Tales of Nevèrÿon is a collection of linked short fiction — framed by two short academic essays by Delany’s alter egos, one about the text and one about its ostensible source material, the “Culhar’ fragment” — that’s as elusive as Lord Aldamir, which is a funny joke that you will understand if you read the book. every time you think you have it pinned down, it moves unexpectedly but also, I find, inevitably in a new direction.

sometimes it is incisive (even brutal) deconstruction of sword and sorcery: the racism, the sexism, the inattention to class and (especially) to slavery, every aspect of the ideological underpinnings of the subgenre; sometimes it is, unabashedly, a theoretical laboratory, as characters explore in dialogue with each other core concepts of Marxism and deconstruction; sometimes it’s an extended exploration of — again — different societies and what it means to (try to) understand someone else’s world (the appendix is part of “Some Informal Remarks Towards the Modular Calculus”); sometimes it’s just a good story — of education, of adventure, of corrupt court politics, of sex and sexuality, of rebellion against slavery.
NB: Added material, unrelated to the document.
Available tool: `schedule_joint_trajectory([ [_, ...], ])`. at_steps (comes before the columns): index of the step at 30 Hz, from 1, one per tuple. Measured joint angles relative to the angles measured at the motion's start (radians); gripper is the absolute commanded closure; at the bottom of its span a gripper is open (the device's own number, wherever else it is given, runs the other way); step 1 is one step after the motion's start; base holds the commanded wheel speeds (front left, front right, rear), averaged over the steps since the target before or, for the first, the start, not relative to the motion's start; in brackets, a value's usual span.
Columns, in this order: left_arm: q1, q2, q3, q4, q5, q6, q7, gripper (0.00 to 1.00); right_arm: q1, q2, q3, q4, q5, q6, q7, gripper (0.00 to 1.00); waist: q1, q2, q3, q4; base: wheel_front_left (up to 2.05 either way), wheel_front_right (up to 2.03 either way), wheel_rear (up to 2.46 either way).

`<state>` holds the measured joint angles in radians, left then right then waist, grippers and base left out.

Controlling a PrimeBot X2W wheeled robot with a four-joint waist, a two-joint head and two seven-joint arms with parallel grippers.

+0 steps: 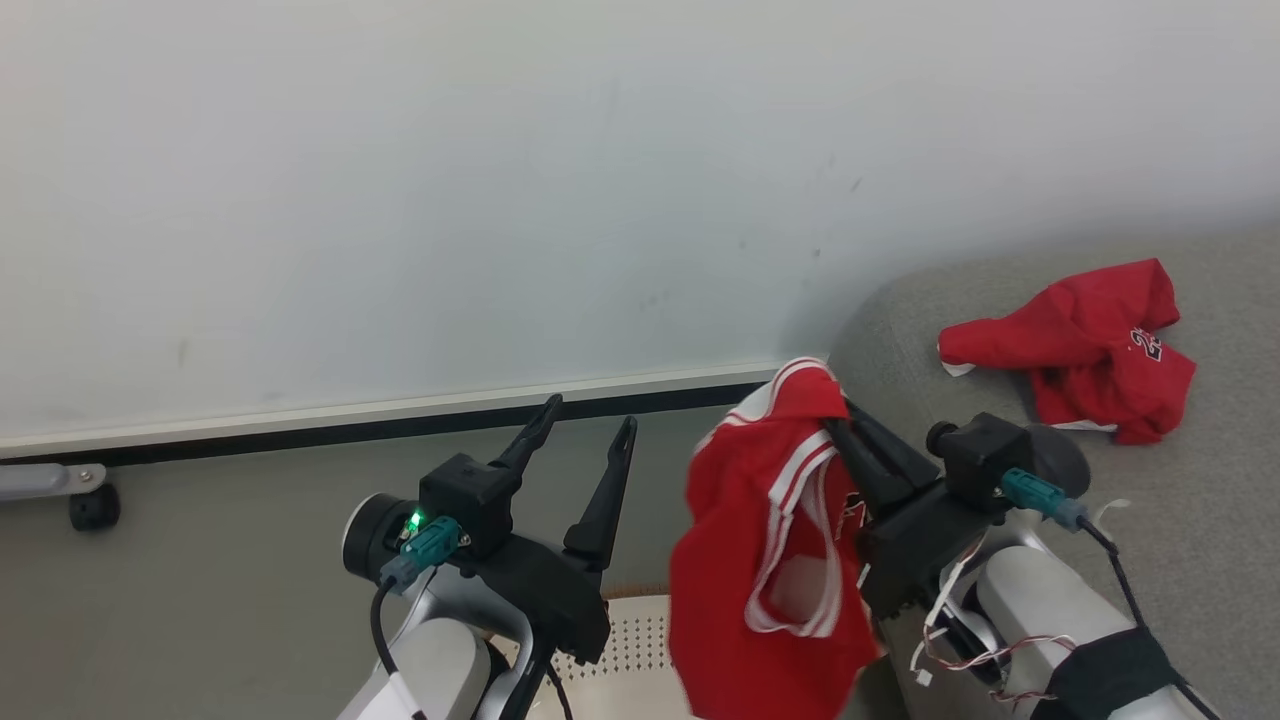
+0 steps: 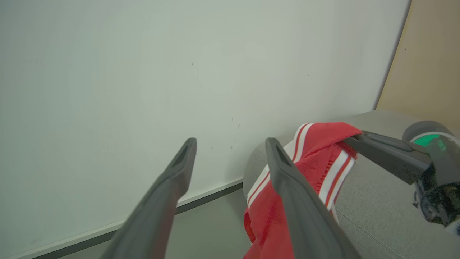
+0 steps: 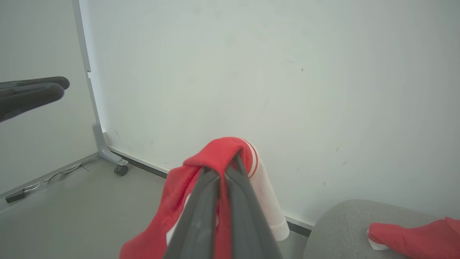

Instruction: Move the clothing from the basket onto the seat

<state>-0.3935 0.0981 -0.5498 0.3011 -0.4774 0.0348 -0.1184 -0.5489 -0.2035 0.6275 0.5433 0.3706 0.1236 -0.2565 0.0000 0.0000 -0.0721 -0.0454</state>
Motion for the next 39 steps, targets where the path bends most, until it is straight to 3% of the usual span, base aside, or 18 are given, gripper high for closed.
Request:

Tales of Nevèrÿon pushes the limits of what fantasy — often seen as backward-looking, if not actively reactionary — can be and do, how it can (must) engage with politics and with the world in which it’s written. it suffers only in that the handling of money is built on the conventional but incorrect wisdom that once upon a time people used barter and then coinage was invented. I’m really looking forward to rereading Neveryóna, of which my memories are much vaguer.